Nell’adulto, il GHD è frequente nei pazienti con patologie ipotalamo-ipofisarie (neoplasie, infezioni croniche granulomatose) e pertanto, secondo le linee guida dell’Endocrine Society [2], deve essere ricercato in tutti i pazienti che abbiano sofferto di un danno ipofisario come patologie ipotalamo-ipofisarie o in pazienti che sono stati sottoposti a interventi chirurgici o radiazioni in questa regione o anche in quei pazienti che hanno in anamnesi un trauma cranico. I macroadenomi sono spesso associati a deficit di ormoni ipofisari, con una percentuale compresa fra il 30% e il 60% di pazienti che presentano deficit di uno o più ormoni prodotti dall’adenoipofisi.

Il meccanismo più spesso coinvolto sembra essere la compressione dei vasi a livello del peduncolo ipofisario, per effetto diretto della massa tumorale o per aumento della pressione intrasellare [6]. Il GHD si osserva nell’80% dei pazienti sottoposti a interventi di tipo neurochirurgico e/o dopo radioterapia [7]. I deficit ormonali sono per lo più multipli, ma non è raro il riscontro di deficit isolato di GH. Il GHD può insorgere anche in seguito a emorragia cerebrale o subaracnoidea e dopo interventi neurochirurgici in aree extraipotalamo-ipofisarie. È stato dimostrato che il 25-50% dei traumi cranici di qualsiasi entità possono associarsi a ipopituitarismo (anche diversi anni dopo l’evento traumatico); un GHD è presente nel 50-100% di tali ipopituitarismi. È necessario sospettare un GHD in tutte quelle condizioni che sono note per essere “a rischio”, soprattutto quando sono presenti sintomi e segni orientativi.

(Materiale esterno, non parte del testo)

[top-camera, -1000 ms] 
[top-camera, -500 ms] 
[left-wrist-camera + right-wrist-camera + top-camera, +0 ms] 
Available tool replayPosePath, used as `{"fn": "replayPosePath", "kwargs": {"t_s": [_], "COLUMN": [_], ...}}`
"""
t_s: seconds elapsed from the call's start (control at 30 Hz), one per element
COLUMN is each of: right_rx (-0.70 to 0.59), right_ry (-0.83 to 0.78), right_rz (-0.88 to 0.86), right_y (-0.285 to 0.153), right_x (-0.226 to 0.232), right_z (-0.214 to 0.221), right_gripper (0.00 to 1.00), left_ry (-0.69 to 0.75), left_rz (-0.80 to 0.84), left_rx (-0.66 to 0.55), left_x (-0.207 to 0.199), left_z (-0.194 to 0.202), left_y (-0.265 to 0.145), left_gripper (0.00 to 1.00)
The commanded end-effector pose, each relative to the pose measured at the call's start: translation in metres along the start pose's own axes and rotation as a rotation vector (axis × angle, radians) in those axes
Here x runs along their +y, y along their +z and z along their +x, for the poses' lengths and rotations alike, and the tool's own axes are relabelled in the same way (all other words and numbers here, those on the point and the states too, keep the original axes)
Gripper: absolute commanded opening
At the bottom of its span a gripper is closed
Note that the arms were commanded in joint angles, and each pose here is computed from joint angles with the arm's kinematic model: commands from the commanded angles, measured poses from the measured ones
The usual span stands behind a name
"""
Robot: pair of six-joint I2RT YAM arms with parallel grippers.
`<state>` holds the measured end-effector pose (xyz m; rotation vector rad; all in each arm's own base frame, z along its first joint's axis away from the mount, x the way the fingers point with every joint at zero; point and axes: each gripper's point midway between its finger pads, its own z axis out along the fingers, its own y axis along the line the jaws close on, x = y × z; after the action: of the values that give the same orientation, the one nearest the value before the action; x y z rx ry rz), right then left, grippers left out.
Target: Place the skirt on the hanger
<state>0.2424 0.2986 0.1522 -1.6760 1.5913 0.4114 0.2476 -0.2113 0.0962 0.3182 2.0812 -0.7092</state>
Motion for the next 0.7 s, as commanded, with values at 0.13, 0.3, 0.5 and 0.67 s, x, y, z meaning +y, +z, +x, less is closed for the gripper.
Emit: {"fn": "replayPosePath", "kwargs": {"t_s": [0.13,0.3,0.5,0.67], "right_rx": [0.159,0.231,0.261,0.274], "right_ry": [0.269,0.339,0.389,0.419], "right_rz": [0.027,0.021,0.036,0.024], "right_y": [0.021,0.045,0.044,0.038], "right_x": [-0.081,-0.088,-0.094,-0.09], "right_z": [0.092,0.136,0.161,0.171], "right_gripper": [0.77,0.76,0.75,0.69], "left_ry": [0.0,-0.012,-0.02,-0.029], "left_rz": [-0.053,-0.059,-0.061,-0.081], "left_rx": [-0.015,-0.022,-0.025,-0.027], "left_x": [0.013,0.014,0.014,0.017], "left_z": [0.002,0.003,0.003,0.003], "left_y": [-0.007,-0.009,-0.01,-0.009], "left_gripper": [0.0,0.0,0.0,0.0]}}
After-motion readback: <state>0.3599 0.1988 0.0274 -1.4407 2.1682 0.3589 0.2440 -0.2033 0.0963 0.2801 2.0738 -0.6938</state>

Stefania Giuliano - Medico Specialista Endocrinologo, Policlinico Universitario Germaneto, Catanzaro

Bibliografia

  1. Monaco F. Endocrinologia clinica, IV edizione, SEU, Roma, 2007:89-97, 121.
  2. Molitch ME, Clemmons DR, Malozowski S, et al. Evaluation and treatment of adult growth hormone deficiency: an Endocrine Society clinical practice guideline. J Clin Endocrinol Metab 2011 Jun;96(6):1587-609.
  3. Kelly DF, Chaloner C, Evans D, et al. Prevalence of pituitary hormone dysfunction, metabolic syndrome, and impaired quality of life in retired professional football players: a prospective study. J Neurotrauma 2014;31(13):1161-71.
  4. Klose M, Watt T, Brennum J. Posttraumatic hypopituitarism is associated with an unfavorable body composition and lipid profile, and decreased quality of life 12 months after injury. J Clin Endocrinol Metab 2007;92:3861-8.
  5. Koltowska-Haggstrom M, Mattsson AF, Shalet SM. Assessment of quality of life in adult patients with GH deficiency: KIMS contribution to clinical practice and pharmacoeconomic evaluation. Eur J Endocrinol 2009;161 (Suppl 1):51-64.
  6. Ceballos R. Pituitary changes in head trauma (analysis of 102 consecutive cases of head injury). Ala J Med Sci 1966;3:185–98.
  7. Harper CG, Doyle D, Adams JH, Graham DI. Analysis of abnormalities in pituitary gland in non-missile head injury: study of 100 consecutive cases. J Clin Pathol 1986;39:769-73.